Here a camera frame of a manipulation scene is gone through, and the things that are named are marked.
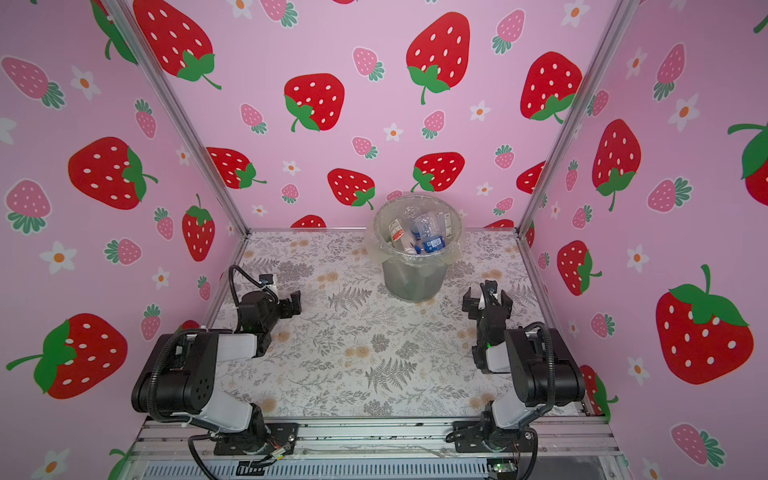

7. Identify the clear bottle green cap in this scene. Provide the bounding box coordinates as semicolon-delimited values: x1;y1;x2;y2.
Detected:
437;212;453;239

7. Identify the clear bottle blue label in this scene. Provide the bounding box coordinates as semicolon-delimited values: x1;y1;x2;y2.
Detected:
411;212;438;240
421;235;446;254

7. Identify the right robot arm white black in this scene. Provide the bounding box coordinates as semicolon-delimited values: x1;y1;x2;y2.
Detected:
445;280;586;453

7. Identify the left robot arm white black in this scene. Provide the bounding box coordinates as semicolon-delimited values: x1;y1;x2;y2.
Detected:
131;291;302;458

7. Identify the mesh waste bin with liner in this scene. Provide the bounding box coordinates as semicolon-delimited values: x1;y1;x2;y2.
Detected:
364;194;464;303

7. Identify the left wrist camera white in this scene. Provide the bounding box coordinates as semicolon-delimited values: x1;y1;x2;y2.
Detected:
258;274;276;290

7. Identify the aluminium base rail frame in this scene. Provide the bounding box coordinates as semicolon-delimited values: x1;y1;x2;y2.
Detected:
119;416;631;480

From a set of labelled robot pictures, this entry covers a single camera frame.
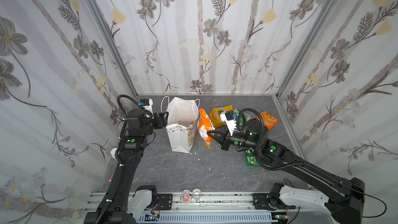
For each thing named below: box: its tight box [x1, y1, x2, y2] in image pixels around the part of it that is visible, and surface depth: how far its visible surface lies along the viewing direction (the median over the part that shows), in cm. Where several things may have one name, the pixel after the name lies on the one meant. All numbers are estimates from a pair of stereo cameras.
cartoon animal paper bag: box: [165, 96, 199, 154], surface depth 84 cm
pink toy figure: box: [180, 188, 192, 205], surface depth 75 cm
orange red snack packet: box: [254, 110, 280, 131], surface depth 103 cm
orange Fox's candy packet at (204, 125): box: [197, 108, 216, 150], surface depth 65 cm
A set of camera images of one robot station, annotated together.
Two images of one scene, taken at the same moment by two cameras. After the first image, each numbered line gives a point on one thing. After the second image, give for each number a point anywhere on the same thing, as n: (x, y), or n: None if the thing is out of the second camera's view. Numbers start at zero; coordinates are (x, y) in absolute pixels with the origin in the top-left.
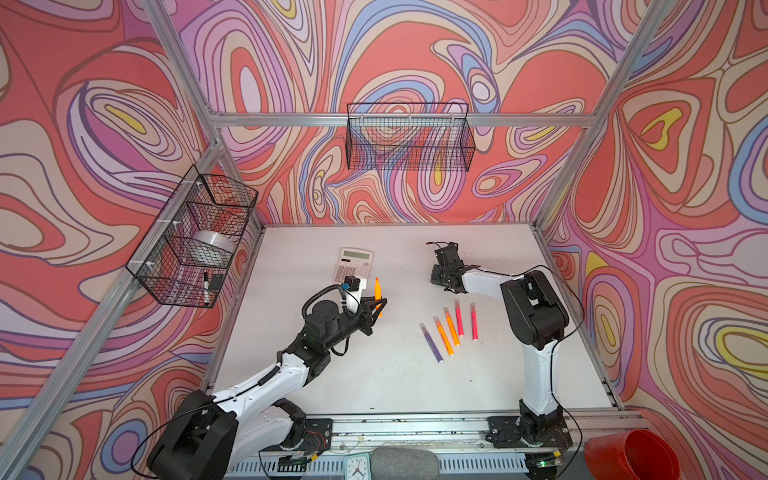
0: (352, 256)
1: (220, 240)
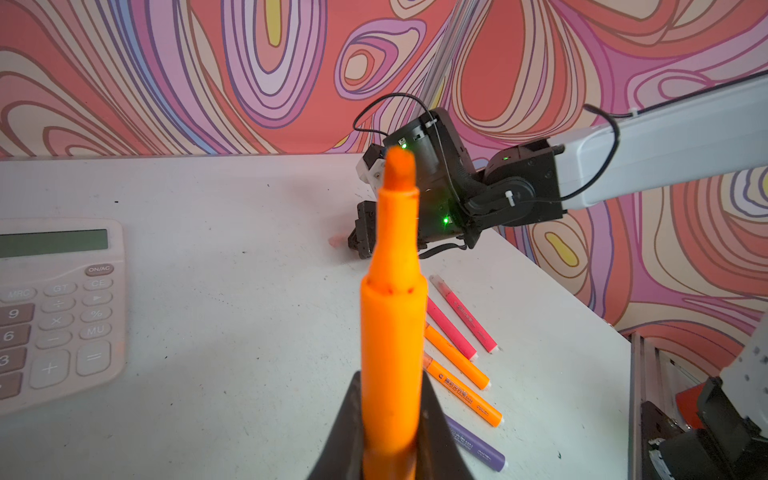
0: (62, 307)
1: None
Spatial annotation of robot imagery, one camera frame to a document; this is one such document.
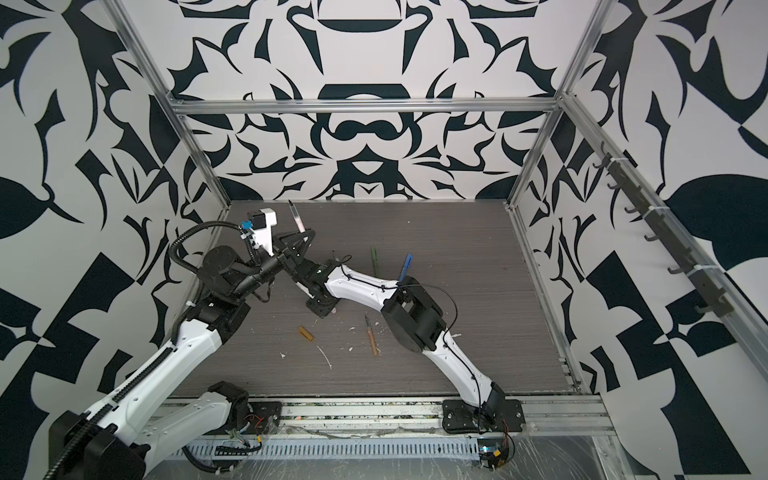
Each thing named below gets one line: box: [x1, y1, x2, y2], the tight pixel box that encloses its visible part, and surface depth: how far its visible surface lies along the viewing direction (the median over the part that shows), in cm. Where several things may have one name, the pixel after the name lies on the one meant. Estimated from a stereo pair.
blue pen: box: [398, 252, 413, 282], surface depth 104 cm
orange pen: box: [364, 314, 379, 356], surface depth 87 cm
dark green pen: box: [371, 246, 379, 278], surface depth 107 cm
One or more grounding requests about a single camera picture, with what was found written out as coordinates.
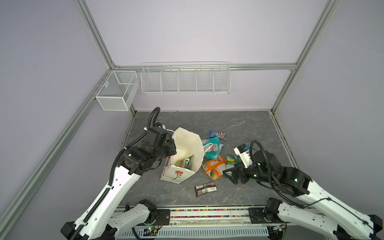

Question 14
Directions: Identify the brown chocolate bar wrapper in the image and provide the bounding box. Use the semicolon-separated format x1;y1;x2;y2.
195;182;217;197

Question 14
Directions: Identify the white flower paper bag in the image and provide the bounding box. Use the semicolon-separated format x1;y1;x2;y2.
161;128;205;184

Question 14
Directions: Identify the yellow green fox's candy bag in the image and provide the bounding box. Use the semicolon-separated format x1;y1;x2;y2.
175;155;194;169

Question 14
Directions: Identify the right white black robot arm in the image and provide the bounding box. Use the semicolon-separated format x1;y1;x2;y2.
223;141;384;240

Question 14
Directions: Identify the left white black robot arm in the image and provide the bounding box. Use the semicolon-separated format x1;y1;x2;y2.
61;107;177;240

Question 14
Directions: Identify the green snack packet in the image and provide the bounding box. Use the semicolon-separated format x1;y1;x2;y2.
226;155;243;167

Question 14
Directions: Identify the orange snack packet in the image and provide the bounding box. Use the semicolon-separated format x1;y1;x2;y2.
202;155;227;181

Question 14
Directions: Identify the teal snack packet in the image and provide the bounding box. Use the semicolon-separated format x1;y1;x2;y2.
202;138;224;160

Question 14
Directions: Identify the blue m&m's candy packet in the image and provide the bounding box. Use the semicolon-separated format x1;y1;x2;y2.
209;130;227;141

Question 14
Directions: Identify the white mesh box basket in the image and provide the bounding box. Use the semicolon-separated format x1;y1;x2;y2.
96;71;140;112

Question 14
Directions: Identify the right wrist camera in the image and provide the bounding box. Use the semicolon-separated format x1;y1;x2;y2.
234;144;253;169

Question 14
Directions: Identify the white wire shelf basket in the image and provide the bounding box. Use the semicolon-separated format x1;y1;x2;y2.
141;62;232;95

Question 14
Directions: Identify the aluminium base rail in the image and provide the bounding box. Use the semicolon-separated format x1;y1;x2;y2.
78;204;346;240

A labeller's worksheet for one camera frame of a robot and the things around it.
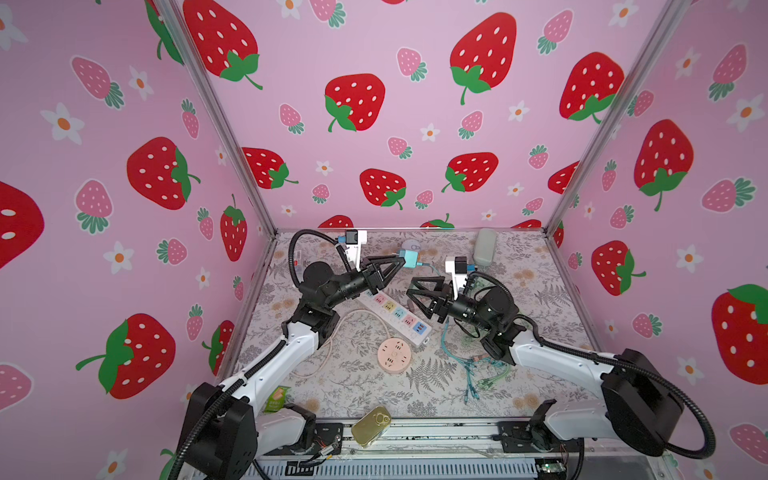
---+---
Text only, please: give the listing again word for word with no images.

Here a camera frame of a manipulation scene is gone through, and the things that are named are marked.

7. Identify the clear bottle green cap in this scene. Provide the bounding box coordinates as semicolon-delimited values: x1;y1;x2;y2.
Detected:
437;212;453;239

7. Identify the clear bottle blue label in this scene. Provide the bounding box coordinates as semicolon-delimited values: x1;y1;x2;y2.
Detected:
411;212;438;240
421;235;446;254

7. Identify the right robot arm white black in this scene. Provide the bounding box coordinates as semicolon-delimited values: x1;y1;x2;y2.
Detected:
445;280;586;453

7. Identify the left robot arm white black in this scene. Provide the bounding box coordinates as semicolon-delimited values: x1;y1;x2;y2.
Detected:
131;291;302;458

7. Identify the mesh waste bin with liner in this scene. Provide the bounding box coordinates as semicolon-delimited values: x1;y1;x2;y2.
Detected:
364;194;464;303

7. Identify the left wrist camera white in this scene. Provide the bounding box coordinates as semicolon-delimited values: x1;y1;x2;y2.
Detected:
258;274;276;290

7. Identify the aluminium base rail frame in this scene. Provide the bounding box coordinates as semicolon-delimited values: x1;y1;x2;y2.
Detected:
119;416;631;480

From a set of labelled robot pictures, this entry covers a single camera frame.
For each thing named below: box: its tight box [x1, y1, x2, y2] in image pixels around the part of it that is visible, and surface depth: how far its visible surface lies along the viewing direction (the median over the part that shows), in cm. Where several things may have one name, the pixel after the name lies on the one meant. All numbers are estimates from a pair of stereo cameras.
cartoon animal paper bag: box: [165, 96, 199, 154], surface depth 84 cm
pink toy figure: box: [180, 188, 192, 205], surface depth 75 cm
orange red snack packet: box: [254, 110, 280, 131], surface depth 103 cm
orange Fox's candy packet at (204, 125): box: [197, 108, 216, 150], surface depth 65 cm
A set of camera images of one robot station, annotated together.
Two images of one scene, taken at the same moment by two cameras. After the first image, each numbered line gives a point on one thing. After the second image, give for each number a point anywhere on the same thing, as n: (x, y), or n: None if the thing is out of the second camera's view. Numbers start at zero; coordinates are (x, y) in absolute pixels with the origin in the top-left.
0: (352, 256)
1: (220, 240)
0: (62, 307)
1: None
Spatial annotation of robot imagery, one camera frame to a document; this is one such document.
Each thing named below gets one line: box: [x1, y1, x2, y2], the tight pixel box that encloses its visible part, and surface depth: how far its visible surface lies along the viewing direction (the median over the part that shows), in cm. Where several things may have one name, the pixel after the name lies on the one meant. Estimated from a stereo pair.
blue pen: box: [398, 252, 413, 282], surface depth 104 cm
orange pen: box: [364, 314, 379, 356], surface depth 87 cm
dark green pen: box: [371, 246, 379, 278], surface depth 107 cm
One or more grounding requests about a single camera picture, with what was found written out as coordinates.

Question 14
Directions: Identify the brown chocolate bar wrapper in the image and provide the bounding box. Use the semicolon-separated format x1;y1;x2;y2.
195;182;217;197

Question 14
Directions: Identify the white flower paper bag in the image and provide the bounding box. Use the semicolon-separated format x1;y1;x2;y2.
161;128;205;184

Question 14
Directions: Identify the yellow green fox's candy bag in the image and provide the bounding box. Use the semicolon-separated format x1;y1;x2;y2.
175;155;194;169

Question 14
Directions: Identify the right white black robot arm in the image and provide the bounding box. Use the semicolon-separated format x1;y1;x2;y2.
223;141;384;240

Question 14
Directions: Identify the left white black robot arm in the image and provide the bounding box. Use the semicolon-separated format x1;y1;x2;y2.
61;107;177;240

Question 14
Directions: Identify the green snack packet in the image and provide the bounding box. Use the semicolon-separated format x1;y1;x2;y2.
226;155;243;167

Question 14
Directions: Identify the orange snack packet in the image and provide the bounding box. Use the semicolon-separated format x1;y1;x2;y2.
202;155;227;181

Question 14
Directions: Identify the teal snack packet in the image and provide the bounding box. Use the semicolon-separated format x1;y1;x2;y2.
202;138;224;160

Question 14
Directions: Identify the blue m&m's candy packet in the image and provide the bounding box. Use the semicolon-separated format x1;y1;x2;y2.
209;130;227;141

Question 14
Directions: Identify the white mesh box basket in the image and provide the bounding box. Use the semicolon-separated format x1;y1;x2;y2.
96;71;140;112

Question 14
Directions: Identify the right wrist camera in the image and provide the bounding box. Use the semicolon-separated format x1;y1;x2;y2.
234;144;253;169

Question 14
Directions: Identify the white wire shelf basket in the image and provide the bounding box. Use the semicolon-separated format x1;y1;x2;y2.
141;62;232;95

Question 14
Directions: Identify the aluminium base rail in the image and provide the bounding box. Use the semicolon-separated format x1;y1;x2;y2.
78;204;346;240

A labeller's worksheet for one camera frame of a robot and the things around it.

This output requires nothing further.